▸ **Information supplied**

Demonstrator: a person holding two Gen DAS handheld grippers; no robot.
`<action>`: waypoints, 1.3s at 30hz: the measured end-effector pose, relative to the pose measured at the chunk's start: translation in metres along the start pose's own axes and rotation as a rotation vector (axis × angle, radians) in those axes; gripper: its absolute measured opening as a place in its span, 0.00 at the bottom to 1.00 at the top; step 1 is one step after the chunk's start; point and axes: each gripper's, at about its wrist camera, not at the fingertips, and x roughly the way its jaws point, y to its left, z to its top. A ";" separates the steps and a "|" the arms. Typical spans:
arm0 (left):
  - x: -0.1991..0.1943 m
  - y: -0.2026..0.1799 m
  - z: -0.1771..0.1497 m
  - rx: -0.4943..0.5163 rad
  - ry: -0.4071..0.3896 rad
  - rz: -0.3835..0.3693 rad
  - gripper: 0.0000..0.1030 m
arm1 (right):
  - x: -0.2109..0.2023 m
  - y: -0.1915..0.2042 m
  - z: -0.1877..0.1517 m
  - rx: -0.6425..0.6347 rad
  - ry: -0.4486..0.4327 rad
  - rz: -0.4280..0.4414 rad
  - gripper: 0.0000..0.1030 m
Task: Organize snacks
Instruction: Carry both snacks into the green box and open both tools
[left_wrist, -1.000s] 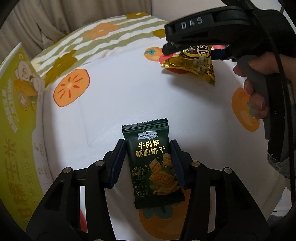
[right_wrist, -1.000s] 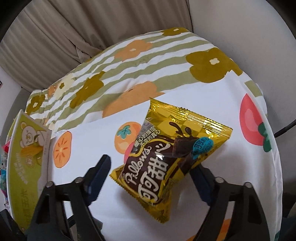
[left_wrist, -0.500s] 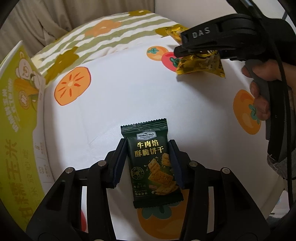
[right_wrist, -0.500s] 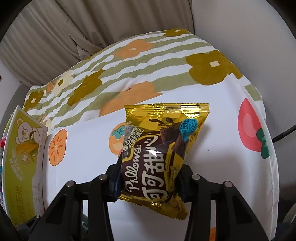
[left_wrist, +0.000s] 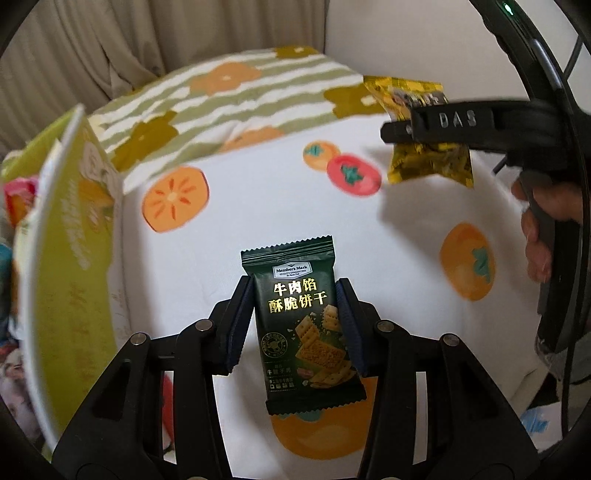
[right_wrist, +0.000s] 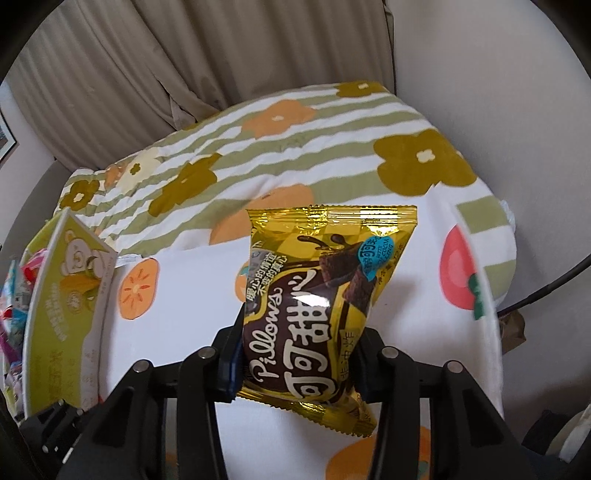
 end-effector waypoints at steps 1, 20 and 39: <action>-0.008 -0.001 0.001 -0.003 -0.014 0.001 0.40 | -0.007 0.001 0.000 -0.007 -0.008 0.001 0.41; -0.193 0.056 0.018 -0.230 -0.296 0.115 0.40 | -0.142 0.100 0.001 -0.253 -0.140 0.179 0.40; -0.197 0.283 0.056 -0.292 -0.236 0.159 0.40 | -0.102 0.289 0.035 -0.325 -0.106 0.352 0.40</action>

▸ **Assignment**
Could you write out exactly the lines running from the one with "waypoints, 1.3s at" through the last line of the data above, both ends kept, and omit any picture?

▸ **Final answer**
`<action>`: waypoints, 1.3s at 30hz: the measured end-effector pose, relative to the pose measured at the chunk's start: translation in metres along the start pose's own axes and rotation as a rotation vector (axis × angle, radians) in those axes; gripper: its absolute measured opening as a place in its span, 0.00 at the bottom to 1.00 at the top; step 1 is one step after the chunk's start; point and axes: each gripper's, at about its wrist camera, not at the fingertips, and x roughly the way its jaws point, y to its left, z to its top. A ";" separates the steps and a "|" the arms. Typical spans:
arm0 (left):
  - x: -0.1991..0.1943 m
  - y: -0.2026..0.1799 m
  - z: -0.1771..0.1497 m
  - rx: -0.4943..0.5163 rad
  - ry: -0.4071..0.3896 rad
  - rz: -0.3835..0.3693 rad
  - gripper: 0.0000..0.1030 m
arm1 (right):
  - x: -0.2109..0.2023 m
  - y: -0.1915..0.2042 m
  - z: -0.1877..0.1517 m
  - rx: -0.6425..0.6347 rad
  - ry: -0.4486..0.4327 rad
  - rz: -0.4280..0.4414 rad
  - gripper: 0.0000..0.1030 m
Task: Organize snacks
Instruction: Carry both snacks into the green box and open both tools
[left_wrist, -1.000s] 
[right_wrist, -1.000s] 
[left_wrist, -0.500s] 
[right_wrist, -0.500s] 
[left_wrist, +0.000s] 
[right_wrist, +0.000s] 
 end-effector waypoints at steps 1, 20 and 39: <action>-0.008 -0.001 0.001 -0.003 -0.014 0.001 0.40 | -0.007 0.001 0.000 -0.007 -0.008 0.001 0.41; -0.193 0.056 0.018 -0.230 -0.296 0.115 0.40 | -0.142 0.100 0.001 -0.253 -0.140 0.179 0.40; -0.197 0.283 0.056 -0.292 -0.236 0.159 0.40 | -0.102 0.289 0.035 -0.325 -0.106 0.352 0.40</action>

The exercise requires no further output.